This repository contains a Marketing Mix Modeling (MMM) analysis using a 2-year weekly dataset.
The goal is to explain revenue as a function of marketing spend, promotions, pricing, and other drivers while considering a causal mediation effect of Google spend (as a mediator between social/display channels and revenue).

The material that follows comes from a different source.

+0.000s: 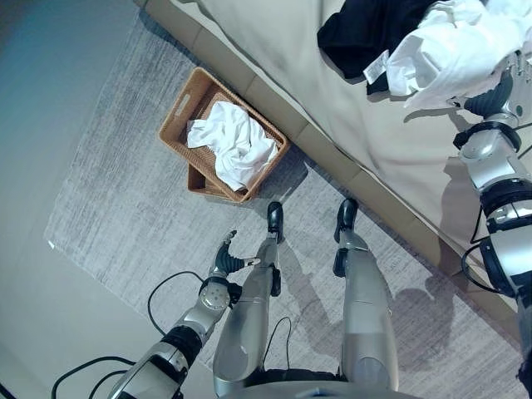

The analysis is implemented in both:
mmm_model.ipynb
— interactive notebook with plots and insightsmmm_model.py
— reproducible Python script for automated runs
- pandas
- numpy
- matplotlib
- seaborn
- scikit-learn
- statsmodels
- jupyter
- Clone the repository
git clone https://github.com/Shruti1suman/MMM_modeling.git
- Create virtual environment (if not already):
python -m venv venv
venv\Scripts\activate
- Install dependencies
pip install -r requirements.txt
#🚀 How to Run Jupyter Notebook
jupyter notebook mmm_model.ipynb
VS Code
python mmm_model.py
- week — Week of observation (datetime)
- facebook_spend, google_spend, tiktok_spend, instagram_spend, snapchat_spend — Paid media spend
- social_followers — Total social media followers
- average_price — Average product price
- promotions — Promotion spend/events
- emails_send, sms_send — Direct marketing channels
- revenue — Revenue (target variable)
- Data Preparation
- Converted week to datetime
- Log-transformed paid media spend (log1p) to handle zeros and scale distributions
- Standardized all features using StandardScaler
- Handled weekly seasonality implicitly using time-series CV
- Causal Framing
- Assumed Google spend is a mediator between social/display channels and revenue
- Included log-transformed social media spend and Google spend as separate features
- Considered back-door paths to avoid leakage
- Model
- Ridge Regression (with cross-validation)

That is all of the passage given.